EXERCISE REQUIREMENTS
Retype the whole listing exactly.
BEGIN
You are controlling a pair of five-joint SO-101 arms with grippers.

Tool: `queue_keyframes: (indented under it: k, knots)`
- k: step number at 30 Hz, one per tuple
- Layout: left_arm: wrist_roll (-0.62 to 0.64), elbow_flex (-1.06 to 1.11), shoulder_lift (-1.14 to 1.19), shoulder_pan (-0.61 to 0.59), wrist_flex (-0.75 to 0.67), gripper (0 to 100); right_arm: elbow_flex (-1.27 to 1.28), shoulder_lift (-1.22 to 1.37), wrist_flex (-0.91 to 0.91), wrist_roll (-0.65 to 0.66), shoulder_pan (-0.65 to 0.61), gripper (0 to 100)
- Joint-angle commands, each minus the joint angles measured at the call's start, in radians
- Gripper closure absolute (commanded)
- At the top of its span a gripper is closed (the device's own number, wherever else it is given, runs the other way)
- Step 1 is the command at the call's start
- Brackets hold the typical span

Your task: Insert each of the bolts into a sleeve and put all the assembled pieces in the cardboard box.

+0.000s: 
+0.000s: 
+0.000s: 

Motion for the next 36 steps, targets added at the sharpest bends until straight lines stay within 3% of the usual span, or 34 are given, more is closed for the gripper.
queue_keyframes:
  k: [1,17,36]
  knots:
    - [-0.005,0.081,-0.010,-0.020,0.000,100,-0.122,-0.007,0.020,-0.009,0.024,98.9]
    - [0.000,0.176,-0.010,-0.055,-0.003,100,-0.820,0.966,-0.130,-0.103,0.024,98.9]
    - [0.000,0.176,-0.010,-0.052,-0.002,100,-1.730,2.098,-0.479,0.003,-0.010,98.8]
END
EXPECTED ANSWER
You are controlling a pair of five-joint SO-101 arms with grippers.

Tool: `queue_keyframes: (indented under it: k, knots)`
- k: step number at 30 Hz, one per tuple
- Layout: left_arm: wrist_roll (-0.62 to 0.64), elbow_flex (-1.06 to 1.11), shoulder_lift (-1.14 to 1.19), shoulder_pan (-0.61 to 0.59), wrist_flex (-0.75 to 0.67), gripper (0 to 100); right_arm: elbow_flex (-1.27 to 1.28), shoulder_lift (-1.22 to 1.37), wrist_flex (-0.91 to 0.91), wrist_roll (-0.65 to 0.66), shoulder_pan (-0.65 to 0.61), gripper (0 to 100)
- Joint-angle commands, each minus the joint angles measured at the call's start, in radians
- Gripper closure absolute (commanded)
- At the top of its span a gripper is closed (the device's own number, wherever else it is given, runs the other way)
- Step 1 is the command at the call's start
- Brackets hold the typical span

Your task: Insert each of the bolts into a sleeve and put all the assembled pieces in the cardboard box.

+0.000s: 
+0.000s: 
+0.000s: 

Motion for the next 36 steps, targets added at the sharpest bends until straight lines stay within 3% of the usual span, or 34 are given, more is closed for the gripper.
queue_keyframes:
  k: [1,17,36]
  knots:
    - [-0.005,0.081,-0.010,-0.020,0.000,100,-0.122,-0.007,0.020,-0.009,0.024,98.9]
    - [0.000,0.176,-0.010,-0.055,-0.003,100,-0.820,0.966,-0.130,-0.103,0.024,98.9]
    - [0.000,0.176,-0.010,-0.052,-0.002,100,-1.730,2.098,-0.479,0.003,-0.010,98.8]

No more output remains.